Last year I read Patrick Meier’s Digital Humanitarians. The book focuses on the rapid rise of the use of technology and mapping to improve the information available to humanitarians. It is an interesting read, particularly for this digital skeptic. When the Queensland Police successfully used facebook and twitter, our industry erupted with OMGism, it was as though they had invented the wheel. It was quickly being touted (not by QPS I might add) as the solution to all problems. Social media was the topic of every conference, on everyone’s lips. One of my concerns was the way it was being touted as the only solution to communications with people, not a solution.
Where I started to see the benefit come in was in talking to my friend and former colleague, Jen Walsh. She was part of FEMA’s digital team during and after Super Storm Sandy. Her team spent a lot of time analysing tweets and facebook posts to understand what was happening. Many people now subscribe to “I tweet, therefore I am”, and post their innermost and not so inner most thoughts. This behaviour, while I have seen derided as narcissistic (yes it is), and insensitive (here’s me at the Sydney siege site), is actually useful for emergency managers, as it forms an rich lead of unfiltered information, live from the site, generally better than any assessment team can muster. As someone in a previous role that relied upon information from the field (mainly to report to the minister, who demanded hard facts to report to the media), information gathering and initial assessments has always been challenging. There is now the potential to enhance what we know, with rapidity, by being able to mine this data. But there is more, the ability to analyse and pick up trends, may led to unidentified needs being planned for and met. Jen told me about their team picking up a lot of Russian tweets in Brooklyn. When they had a Russian speaking staff member read them, it was apparent that a small pocket of the Russian community was isolated, without power or water, and not sure what to do. They were able to mobilise a Russian speaking team to meet the people.
Meier’s book is a refreshing read. He charts the course of Digital Humanitarians from dorm rooms in a University, helping create an impressive impact map of the Haiti Earthquake from twitter feeds, through to working with the UN and developing a range of platforms, and human and artificial intelligence assessment tools. What is great about the book, is that Meier recognises the limitations of what they are trying to achieve, and not sell it as a panacea. Some of the things they achieved are impressive, tracking population movements in Africa with HD satellites, and mobile phone records. (These people are registered in this place, they are now using their phones in that place, and that place they generally visit during festive periods, so they must have moved to family).

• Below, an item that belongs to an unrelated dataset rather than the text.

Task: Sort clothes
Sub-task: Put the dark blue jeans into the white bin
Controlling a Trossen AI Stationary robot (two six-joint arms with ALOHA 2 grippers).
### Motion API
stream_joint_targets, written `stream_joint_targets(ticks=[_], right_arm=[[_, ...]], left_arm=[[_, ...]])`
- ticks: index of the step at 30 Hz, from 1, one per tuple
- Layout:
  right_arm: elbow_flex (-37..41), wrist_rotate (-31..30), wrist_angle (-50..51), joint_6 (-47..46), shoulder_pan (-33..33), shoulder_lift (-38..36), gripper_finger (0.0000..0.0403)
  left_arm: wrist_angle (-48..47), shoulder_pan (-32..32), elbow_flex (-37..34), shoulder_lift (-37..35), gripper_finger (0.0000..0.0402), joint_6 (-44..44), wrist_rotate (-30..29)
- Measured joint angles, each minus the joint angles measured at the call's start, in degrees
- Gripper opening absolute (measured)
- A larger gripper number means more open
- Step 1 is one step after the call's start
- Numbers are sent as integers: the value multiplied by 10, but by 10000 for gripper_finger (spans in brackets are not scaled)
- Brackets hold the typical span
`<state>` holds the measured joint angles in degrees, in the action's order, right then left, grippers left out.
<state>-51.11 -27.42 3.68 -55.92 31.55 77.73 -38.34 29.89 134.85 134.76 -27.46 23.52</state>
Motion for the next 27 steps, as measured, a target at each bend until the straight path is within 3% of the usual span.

Much of the work in digital humanitarianism is focused upon crisis. I would really like to see how it could be used in recovery, and preparedness. In recovery, I think that longer term trends may be able to be picked up, particularly if people are still using hashtags relating to the incident. Or maybe there is a way of just analysing social media data, if it’s geocoded, and linked to an area known to be recovering. #I’m exhausted, from someone in the Lockyer Valley 6 or 12 months or two years after the floods, could be an indicator we are not picking up from other sources. Knowing what to look for is always the challenge.
There have been some advances in using social media in preparedness. Katelyn Rossiter from CDU is examining the use of social media in preparedness, as is University of Sydney’s Billy Haworth. Crisis mapping could be used in preparedness context to crowd source community and social assets. The neighbourhood site, Nabo might be a way of sharing preparedness information digitally. I would also like to see when people have prepared, they are able to load a badge to the property on google maps. This would create an effect of being able to see who is prepared in the neighbourhood, and inspire action. It’s a little bit similar to people putting out the recyclables on bin night. The real reason recycling took off, was less about formal campaigns, and more about early adopters demonstrating positive behaviour, and others following suit.
It’s an exciting and interesting new dimension to add to emergencies.